**Your goal:**
Copy the lines below verbatim, beginning with the line that includes "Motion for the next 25" and continuing to the end; leave out everything before it.

**Exercise data:**
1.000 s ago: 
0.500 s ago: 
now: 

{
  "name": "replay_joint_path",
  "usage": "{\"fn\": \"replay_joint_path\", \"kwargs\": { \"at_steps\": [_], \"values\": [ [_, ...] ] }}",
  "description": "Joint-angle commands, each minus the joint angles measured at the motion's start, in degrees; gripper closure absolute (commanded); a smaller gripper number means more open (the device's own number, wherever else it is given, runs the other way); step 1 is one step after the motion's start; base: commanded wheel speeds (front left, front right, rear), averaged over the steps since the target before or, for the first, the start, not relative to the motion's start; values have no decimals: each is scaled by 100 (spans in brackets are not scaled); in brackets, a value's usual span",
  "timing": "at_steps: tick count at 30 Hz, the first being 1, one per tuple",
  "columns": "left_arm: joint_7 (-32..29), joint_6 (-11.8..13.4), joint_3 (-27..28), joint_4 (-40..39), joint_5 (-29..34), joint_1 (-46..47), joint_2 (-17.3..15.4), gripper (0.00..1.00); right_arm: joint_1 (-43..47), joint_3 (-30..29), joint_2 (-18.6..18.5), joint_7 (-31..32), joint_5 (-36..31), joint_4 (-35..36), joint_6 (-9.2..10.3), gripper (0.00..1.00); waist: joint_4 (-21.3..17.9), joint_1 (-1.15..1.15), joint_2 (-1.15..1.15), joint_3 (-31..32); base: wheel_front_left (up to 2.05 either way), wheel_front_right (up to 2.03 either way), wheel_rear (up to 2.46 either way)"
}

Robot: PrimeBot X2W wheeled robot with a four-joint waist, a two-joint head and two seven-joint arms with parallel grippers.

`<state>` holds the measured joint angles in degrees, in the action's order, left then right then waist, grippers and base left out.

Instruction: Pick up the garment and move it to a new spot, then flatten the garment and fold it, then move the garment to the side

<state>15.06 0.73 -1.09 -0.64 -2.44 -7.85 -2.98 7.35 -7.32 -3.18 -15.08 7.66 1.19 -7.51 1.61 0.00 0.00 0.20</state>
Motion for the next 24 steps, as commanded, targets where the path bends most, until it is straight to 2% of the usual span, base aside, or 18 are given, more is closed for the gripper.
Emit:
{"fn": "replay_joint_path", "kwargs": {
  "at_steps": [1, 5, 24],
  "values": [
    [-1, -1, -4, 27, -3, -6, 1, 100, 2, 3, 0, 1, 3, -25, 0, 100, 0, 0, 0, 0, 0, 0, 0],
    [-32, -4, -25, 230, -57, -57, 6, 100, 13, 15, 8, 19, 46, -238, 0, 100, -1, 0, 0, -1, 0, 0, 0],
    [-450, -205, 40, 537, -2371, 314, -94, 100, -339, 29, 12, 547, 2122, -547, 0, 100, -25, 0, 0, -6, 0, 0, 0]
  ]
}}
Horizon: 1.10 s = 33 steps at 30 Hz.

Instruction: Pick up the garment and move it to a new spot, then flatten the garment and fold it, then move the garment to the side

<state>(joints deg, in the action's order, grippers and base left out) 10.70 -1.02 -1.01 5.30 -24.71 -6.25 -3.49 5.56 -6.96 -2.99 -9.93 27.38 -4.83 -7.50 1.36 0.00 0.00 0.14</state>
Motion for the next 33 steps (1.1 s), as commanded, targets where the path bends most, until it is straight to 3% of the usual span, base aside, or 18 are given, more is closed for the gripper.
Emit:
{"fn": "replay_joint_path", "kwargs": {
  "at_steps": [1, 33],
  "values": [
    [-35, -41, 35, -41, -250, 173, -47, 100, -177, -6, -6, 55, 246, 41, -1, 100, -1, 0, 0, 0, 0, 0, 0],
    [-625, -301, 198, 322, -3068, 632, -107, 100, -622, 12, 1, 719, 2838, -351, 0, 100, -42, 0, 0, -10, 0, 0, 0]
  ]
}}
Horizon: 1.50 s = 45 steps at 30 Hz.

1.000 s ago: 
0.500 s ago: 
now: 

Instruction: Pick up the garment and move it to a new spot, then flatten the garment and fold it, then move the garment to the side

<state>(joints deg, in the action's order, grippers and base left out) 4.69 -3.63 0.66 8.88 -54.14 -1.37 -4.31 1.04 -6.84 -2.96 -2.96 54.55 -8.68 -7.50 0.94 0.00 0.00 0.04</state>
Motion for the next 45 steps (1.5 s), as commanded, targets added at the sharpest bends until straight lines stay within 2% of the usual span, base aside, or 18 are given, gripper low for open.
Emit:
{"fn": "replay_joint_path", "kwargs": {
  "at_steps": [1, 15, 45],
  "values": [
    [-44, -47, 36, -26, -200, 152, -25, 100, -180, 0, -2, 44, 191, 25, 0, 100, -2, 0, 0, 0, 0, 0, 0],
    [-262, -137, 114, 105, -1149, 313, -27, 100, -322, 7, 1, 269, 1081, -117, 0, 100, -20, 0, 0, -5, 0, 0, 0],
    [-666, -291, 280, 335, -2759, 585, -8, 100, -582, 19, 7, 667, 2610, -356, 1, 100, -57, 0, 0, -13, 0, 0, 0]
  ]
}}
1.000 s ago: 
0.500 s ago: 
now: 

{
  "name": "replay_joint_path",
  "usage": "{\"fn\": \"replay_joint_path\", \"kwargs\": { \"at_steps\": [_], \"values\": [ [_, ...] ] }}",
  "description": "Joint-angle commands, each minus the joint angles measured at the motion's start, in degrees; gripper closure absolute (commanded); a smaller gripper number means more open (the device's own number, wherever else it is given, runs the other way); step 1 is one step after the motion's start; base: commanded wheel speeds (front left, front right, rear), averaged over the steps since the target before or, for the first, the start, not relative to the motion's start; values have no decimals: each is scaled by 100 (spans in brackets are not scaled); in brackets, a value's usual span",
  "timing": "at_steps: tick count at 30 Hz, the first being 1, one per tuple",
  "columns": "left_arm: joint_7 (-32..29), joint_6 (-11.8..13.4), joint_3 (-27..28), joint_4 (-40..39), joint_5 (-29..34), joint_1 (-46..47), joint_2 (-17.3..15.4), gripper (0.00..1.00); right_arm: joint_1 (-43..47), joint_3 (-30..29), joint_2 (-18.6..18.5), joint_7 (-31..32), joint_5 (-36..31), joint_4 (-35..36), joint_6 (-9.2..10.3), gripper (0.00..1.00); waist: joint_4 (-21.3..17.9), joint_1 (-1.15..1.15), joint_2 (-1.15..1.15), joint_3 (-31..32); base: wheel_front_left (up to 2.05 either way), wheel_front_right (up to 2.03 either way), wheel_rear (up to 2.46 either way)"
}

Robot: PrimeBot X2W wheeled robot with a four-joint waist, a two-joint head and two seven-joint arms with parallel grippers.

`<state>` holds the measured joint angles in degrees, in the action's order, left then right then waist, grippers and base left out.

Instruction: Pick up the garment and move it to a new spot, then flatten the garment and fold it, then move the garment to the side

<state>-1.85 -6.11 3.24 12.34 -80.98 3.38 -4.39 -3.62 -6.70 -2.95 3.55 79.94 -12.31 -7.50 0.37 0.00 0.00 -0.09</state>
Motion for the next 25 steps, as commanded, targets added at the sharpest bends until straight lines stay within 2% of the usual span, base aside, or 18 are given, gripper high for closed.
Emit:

**Answer space:**
Motion for the next 25 steps, as commanded, targets added at the sharpest bends until straight lines stay within 2% of the usual span, base aside, or 18 are given, gripper high for closed.
Emit:

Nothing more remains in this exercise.